The next thing on the todo list was to de-alias the message set which I had sucked in by creating a mapping from IRC names to “people”. The concept being that as ultimately GitHub accounts and IRC handles map to people we want to be able to explicitly name them and enumerate their community contibutions.

Also on tap was using the GitHub API to enumerate every project in the Clojure language, and then parsing (okay fine blindly evaling) each project.clj file in order to create a weighted project interdependance graph.

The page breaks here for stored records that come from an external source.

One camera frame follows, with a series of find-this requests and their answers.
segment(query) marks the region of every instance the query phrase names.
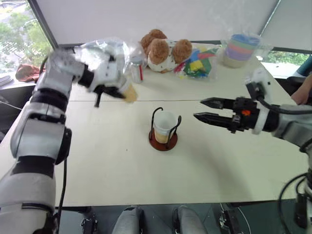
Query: teddy bear ear
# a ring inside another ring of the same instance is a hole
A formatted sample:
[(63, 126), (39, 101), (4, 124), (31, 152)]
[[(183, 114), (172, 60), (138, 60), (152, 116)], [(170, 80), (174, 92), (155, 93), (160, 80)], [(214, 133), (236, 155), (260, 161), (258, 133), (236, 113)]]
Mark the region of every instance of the teddy bear ear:
[(152, 37), (150, 34), (146, 34), (141, 40), (141, 45), (144, 49), (146, 56), (148, 56), (148, 47), (151, 44), (151, 42), (153, 41), (153, 39), (154, 39), (154, 37)]
[(162, 39), (154, 39), (150, 45), (148, 54), (151, 62), (155, 65), (162, 63), (169, 55), (169, 46)]
[(166, 35), (159, 29), (153, 29), (152, 31), (150, 31), (149, 35), (157, 39), (167, 39)]
[(183, 39), (179, 40), (174, 48), (172, 49), (172, 54), (175, 58), (175, 63), (180, 64), (192, 53), (192, 44), (189, 40)]

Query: brown coaster
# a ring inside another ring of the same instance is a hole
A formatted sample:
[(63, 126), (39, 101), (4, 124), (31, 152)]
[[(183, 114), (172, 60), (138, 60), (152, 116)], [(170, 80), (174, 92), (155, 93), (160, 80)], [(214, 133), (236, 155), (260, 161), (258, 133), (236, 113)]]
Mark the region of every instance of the brown coaster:
[(155, 149), (159, 150), (159, 151), (168, 151), (168, 150), (171, 150), (173, 147), (175, 147), (176, 145), (176, 142), (177, 142), (177, 134), (174, 133), (169, 141), (169, 146), (168, 148), (166, 148), (166, 143), (165, 144), (162, 144), (162, 143), (159, 143), (158, 141), (156, 141), (156, 138), (155, 138), (155, 133), (154, 133), (154, 128), (152, 130), (152, 139), (149, 140), (151, 146), (153, 146)]

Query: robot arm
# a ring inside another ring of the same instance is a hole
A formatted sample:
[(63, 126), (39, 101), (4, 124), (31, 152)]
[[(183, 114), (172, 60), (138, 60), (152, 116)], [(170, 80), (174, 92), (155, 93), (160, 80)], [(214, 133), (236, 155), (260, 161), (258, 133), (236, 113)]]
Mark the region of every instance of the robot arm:
[(306, 153), (309, 170), (305, 179), (305, 194), (299, 194), (297, 198), (295, 220), (298, 226), (312, 234), (312, 107), (269, 104), (270, 81), (266, 80), (261, 71), (255, 71), (246, 86), (251, 98), (238, 97), (232, 100), (212, 97), (201, 101), (211, 108), (233, 110), (232, 118), (208, 112), (196, 113), (194, 116), (204, 123), (227, 128), (231, 133), (248, 129), (252, 129), (254, 134), (270, 132), (273, 137), (297, 145), (301, 152)]
[(65, 111), (73, 82), (98, 95), (124, 98), (127, 85), (112, 56), (97, 70), (74, 59), (64, 50), (47, 59), (46, 71), (29, 103), (22, 110), (11, 138), (16, 163), (0, 180), (0, 233), (52, 233), (56, 184), (54, 165), (68, 157), (71, 130), (65, 127)]

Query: teddy bear
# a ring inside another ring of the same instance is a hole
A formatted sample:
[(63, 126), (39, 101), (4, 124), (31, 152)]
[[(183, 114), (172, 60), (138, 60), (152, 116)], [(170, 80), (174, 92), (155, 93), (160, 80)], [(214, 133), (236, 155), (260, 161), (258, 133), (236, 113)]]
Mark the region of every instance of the teddy bear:
[(148, 66), (155, 72), (166, 73), (175, 69), (192, 53), (192, 44), (182, 39), (177, 42), (167, 39), (162, 31), (153, 29), (146, 34), (141, 45), (147, 57)]

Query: window
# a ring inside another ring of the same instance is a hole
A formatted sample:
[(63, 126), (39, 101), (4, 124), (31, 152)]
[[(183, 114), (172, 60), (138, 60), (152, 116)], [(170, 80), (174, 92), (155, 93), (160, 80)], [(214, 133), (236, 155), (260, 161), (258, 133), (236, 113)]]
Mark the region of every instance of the window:
[(291, 77), (308, 59), (308, 54), (270, 51), (265, 58), (259, 58), (274, 78)]
[(27, 1), (0, 1), (0, 49), (1, 76), (22, 63), (40, 66), (52, 50)]

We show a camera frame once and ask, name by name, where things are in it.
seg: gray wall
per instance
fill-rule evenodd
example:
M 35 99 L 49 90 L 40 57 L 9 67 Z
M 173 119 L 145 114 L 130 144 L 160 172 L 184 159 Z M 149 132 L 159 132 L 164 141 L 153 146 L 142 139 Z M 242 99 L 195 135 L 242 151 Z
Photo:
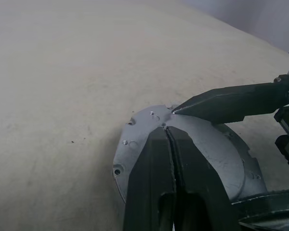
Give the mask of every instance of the gray wall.
M 289 51 L 289 0 L 184 0 L 240 30 Z

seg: beige surface
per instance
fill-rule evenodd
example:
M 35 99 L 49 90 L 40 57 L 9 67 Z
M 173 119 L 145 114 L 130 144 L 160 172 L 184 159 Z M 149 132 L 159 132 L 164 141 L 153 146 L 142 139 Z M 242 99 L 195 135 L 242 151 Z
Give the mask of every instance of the beige surface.
M 288 69 L 179 1 L 0 0 L 0 231 L 119 230 L 112 159 L 133 112 Z M 289 188 L 272 115 L 231 127 L 268 188 Z

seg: bolt head
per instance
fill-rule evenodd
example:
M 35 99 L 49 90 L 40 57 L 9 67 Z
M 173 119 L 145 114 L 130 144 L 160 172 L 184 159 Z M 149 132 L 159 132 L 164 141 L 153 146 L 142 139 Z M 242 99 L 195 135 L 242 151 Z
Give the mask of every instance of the bolt head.
M 281 81 L 281 78 L 280 77 L 277 77 L 277 78 L 275 78 L 274 79 L 274 82 L 276 83 L 276 82 L 280 82 Z

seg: black metal bracket
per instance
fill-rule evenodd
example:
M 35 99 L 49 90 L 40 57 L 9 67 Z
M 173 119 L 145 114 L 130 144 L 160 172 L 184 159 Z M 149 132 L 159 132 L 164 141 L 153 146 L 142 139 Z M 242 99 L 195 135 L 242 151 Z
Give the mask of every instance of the black metal bracket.
M 239 231 L 215 169 L 174 127 L 152 131 L 131 171 L 124 231 Z
M 289 190 L 248 197 L 233 206 L 242 230 L 289 231 Z
M 192 97 L 172 112 L 223 124 L 242 121 L 245 116 L 273 113 L 287 104 L 289 75 L 280 75 L 274 83 L 209 90 Z

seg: metal plate
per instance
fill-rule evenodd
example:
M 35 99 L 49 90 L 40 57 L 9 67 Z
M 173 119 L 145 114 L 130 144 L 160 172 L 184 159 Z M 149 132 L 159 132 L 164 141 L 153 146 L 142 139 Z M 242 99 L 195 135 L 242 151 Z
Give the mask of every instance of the metal plate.
M 246 188 L 245 182 L 250 180 L 253 181 L 249 185 L 255 183 L 256 186 L 244 195 L 266 191 L 257 161 L 249 156 L 247 145 L 231 129 L 225 125 L 213 126 L 209 121 L 196 117 L 175 115 L 166 106 L 156 105 L 136 113 L 121 134 L 113 162 L 113 175 L 124 202 L 129 174 L 149 133 L 159 126 L 173 126 L 188 133 L 219 174 L 231 201 L 239 198 Z

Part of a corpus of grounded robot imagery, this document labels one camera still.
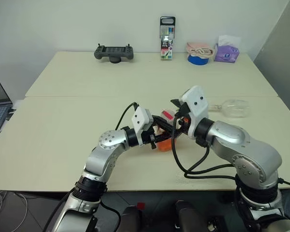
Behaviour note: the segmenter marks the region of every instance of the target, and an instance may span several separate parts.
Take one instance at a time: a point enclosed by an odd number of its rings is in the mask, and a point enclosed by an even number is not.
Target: gray floor
[[[58,201],[46,198],[31,199],[33,196],[25,196],[28,199],[29,210],[26,220],[17,231],[40,232]],[[179,199],[187,200],[205,216],[223,215],[229,231],[246,231],[232,203],[223,204],[219,201],[220,197],[221,194],[217,192],[204,191],[110,192],[104,194],[102,200],[106,205],[115,208],[120,213],[129,205],[136,205],[138,202],[145,203],[143,219],[146,225],[169,218],[169,209],[172,207],[172,204]],[[24,200],[9,192],[0,213],[0,232],[13,230],[21,222],[25,210],[26,205]],[[95,215],[99,219],[97,224],[99,231],[113,231],[117,222],[117,216],[114,213],[99,207]]]

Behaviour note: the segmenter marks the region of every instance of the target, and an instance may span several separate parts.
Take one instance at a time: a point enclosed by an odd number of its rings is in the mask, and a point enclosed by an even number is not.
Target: clear plastic bottle
[[[210,112],[222,112],[226,117],[246,117],[250,113],[249,103],[242,100],[227,100],[221,105],[210,105]]]

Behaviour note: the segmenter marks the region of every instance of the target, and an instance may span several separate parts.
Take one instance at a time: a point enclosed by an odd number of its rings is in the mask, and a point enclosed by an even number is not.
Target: orange object
[[[170,151],[172,150],[171,139],[164,140],[162,142],[157,143],[157,147],[159,151]]]

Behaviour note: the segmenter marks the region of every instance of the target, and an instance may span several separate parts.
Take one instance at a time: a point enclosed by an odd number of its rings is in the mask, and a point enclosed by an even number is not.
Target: white cable
[[[4,196],[2,197],[1,195],[0,195],[0,199],[1,199],[1,204],[0,204],[0,210],[1,210],[1,206],[2,206],[2,201],[3,201],[3,199],[4,199],[4,197],[5,197],[5,195],[6,195],[6,192],[4,193]],[[22,194],[19,194],[19,196],[21,196],[22,198],[24,198],[24,200],[25,200],[25,202],[26,202],[26,212],[25,212],[25,216],[24,216],[24,218],[22,219],[22,221],[20,222],[20,224],[15,228],[15,229],[13,229],[12,231],[10,231],[10,232],[15,232],[23,223],[24,223],[24,221],[25,221],[25,219],[26,219],[26,216],[27,216],[27,212],[28,212],[28,202],[27,202],[27,199],[22,195]]]

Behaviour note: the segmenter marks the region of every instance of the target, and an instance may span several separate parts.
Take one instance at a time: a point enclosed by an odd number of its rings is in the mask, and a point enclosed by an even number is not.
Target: tissue
[[[241,43],[241,37],[220,35],[218,43],[215,46],[214,61],[235,63],[240,54],[238,47]]]

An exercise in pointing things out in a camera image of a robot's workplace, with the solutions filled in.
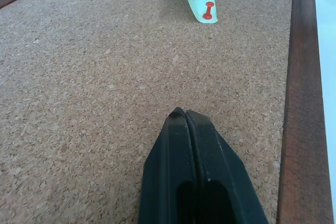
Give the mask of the wood-framed cork board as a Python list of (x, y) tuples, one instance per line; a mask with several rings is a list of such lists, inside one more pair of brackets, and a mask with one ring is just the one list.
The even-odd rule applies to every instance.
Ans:
[(336, 224), (316, 0), (215, 4), (0, 0), (0, 224), (138, 224), (175, 108), (210, 119), (269, 224)]

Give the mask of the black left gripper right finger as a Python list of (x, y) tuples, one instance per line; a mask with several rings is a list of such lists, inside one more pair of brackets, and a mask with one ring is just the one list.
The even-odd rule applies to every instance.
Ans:
[(188, 110), (196, 170), (196, 224), (269, 224), (242, 160), (210, 119)]

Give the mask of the red pushpin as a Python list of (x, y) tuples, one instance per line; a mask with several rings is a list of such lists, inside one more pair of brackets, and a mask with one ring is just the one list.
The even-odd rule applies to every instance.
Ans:
[(210, 20), (212, 19), (211, 9), (212, 7), (214, 7), (215, 4), (213, 2), (206, 2), (205, 5), (206, 5), (206, 12), (203, 15), (203, 18), (205, 20)]

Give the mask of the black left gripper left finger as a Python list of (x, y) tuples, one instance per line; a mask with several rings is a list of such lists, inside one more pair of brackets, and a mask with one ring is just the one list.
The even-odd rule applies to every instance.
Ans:
[(138, 224), (193, 224), (195, 180), (186, 114), (175, 108), (144, 163)]

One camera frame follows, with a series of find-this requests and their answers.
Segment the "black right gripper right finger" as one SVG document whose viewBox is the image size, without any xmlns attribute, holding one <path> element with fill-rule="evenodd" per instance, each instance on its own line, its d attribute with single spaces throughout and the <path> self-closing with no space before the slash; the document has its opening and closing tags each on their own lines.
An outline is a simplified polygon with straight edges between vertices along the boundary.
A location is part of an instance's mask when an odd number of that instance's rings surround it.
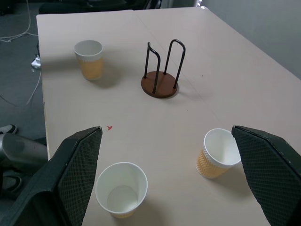
<svg viewBox="0 0 301 226">
<path fill-rule="evenodd" d="M 272 226 L 301 224 L 301 156 L 281 137 L 233 126 L 249 188 Z"/>
</svg>

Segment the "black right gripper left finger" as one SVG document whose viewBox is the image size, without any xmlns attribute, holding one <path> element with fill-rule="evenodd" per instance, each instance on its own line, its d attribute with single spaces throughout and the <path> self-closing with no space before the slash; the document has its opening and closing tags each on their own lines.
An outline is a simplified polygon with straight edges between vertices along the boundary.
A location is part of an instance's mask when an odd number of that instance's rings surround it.
<svg viewBox="0 0 301 226">
<path fill-rule="evenodd" d="M 80 226 L 95 182 L 103 131 L 66 138 L 17 196 L 2 226 Z"/>
</svg>

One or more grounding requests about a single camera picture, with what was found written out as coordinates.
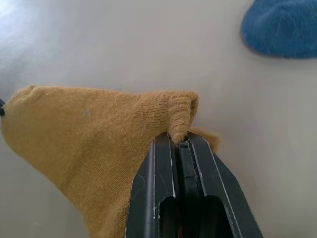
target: blue sock
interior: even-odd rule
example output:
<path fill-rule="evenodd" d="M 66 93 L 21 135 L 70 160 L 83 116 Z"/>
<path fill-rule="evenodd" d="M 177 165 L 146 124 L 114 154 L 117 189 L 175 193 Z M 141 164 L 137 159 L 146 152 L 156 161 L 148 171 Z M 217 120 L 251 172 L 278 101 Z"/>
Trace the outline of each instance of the blue sock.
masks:
<path fill-rule="evenodd" d="M 273 57 L 317 57 L 317 0 L 255 0 L 241 25 L 246 45 Z"/>

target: knit fabric
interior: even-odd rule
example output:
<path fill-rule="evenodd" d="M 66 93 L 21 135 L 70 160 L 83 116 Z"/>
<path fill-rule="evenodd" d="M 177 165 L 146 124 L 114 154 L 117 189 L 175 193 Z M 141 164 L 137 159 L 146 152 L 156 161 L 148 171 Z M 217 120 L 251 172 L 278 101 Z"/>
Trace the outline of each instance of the knit fabric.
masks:
<path fill-rule="evenodd" d="M 197 106 L 194 92 L 29 86 L 3 106 L 2 133 L 79 209 L 91 238 L 120 238 L 131 183 L 152 139 L 168 131 L 182 141 Z"/>
<path fill-rule="evenodd" d="M 317 0 L 255 0 L 241 35 L 254 51 L 273 57 L 317 57 Z"/>

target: black plastic clip
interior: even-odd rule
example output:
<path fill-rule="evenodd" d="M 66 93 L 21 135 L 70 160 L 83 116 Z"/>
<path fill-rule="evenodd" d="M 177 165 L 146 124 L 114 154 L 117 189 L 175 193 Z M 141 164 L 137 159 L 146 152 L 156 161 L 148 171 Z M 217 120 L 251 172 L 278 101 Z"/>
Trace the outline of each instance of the black plastic clip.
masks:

The most important unfinished things were the website and the actual scoring query. If you go look at the cloutjure page you’ll see an empty list of 100 entries. This list was supposed to be populated with a naive ordering of the top 100 people in the community based on some entirely unscientific scoring function but didn’t even manage to get that wired together so despite having all the data our webpage sits sad and blank.

The Postmortem

A significant amount of the blame for this project’s failure rests on my shoulders. I had the only “ready to roll” dataset going into the Clojure Cup, and I essentially dictated the use of MongoDB when Neo4j’s REST API driver proved seemingly too slow to handle the volume of data I was trying to pump in and out for the IRC logs. Due to having tests and other school committments when it looked like we weren’t going to finish reasonably I punched out and left the rest of the team hanging so I could deal with my academics. Of such is life.

Were I to do the Cup again, the first thing I’d want to make sure of is that my teamates and I share not only a vision and an elevator pitch, but also that to the greatest extend possible the APIs which we plan on using and the toolset involved are common and understood by at least two people per component. It’s not that we lost a whole lot of time in UI prototyping, or that we wasted a bunch of time trying to figure out different database structures just that the same time could have been spent the weekend or two before, rather than during the first few hours of our Saturday morning efforts.

Sadly Cloutjure doesn’t work yet, but seeing as I have SC13 and Hack Texas 13 comming up I’m sure it’s only a matter of time until this data sees the light of day. That said if someone else wants to play with the dataset I’m more than happy to make it available within reason.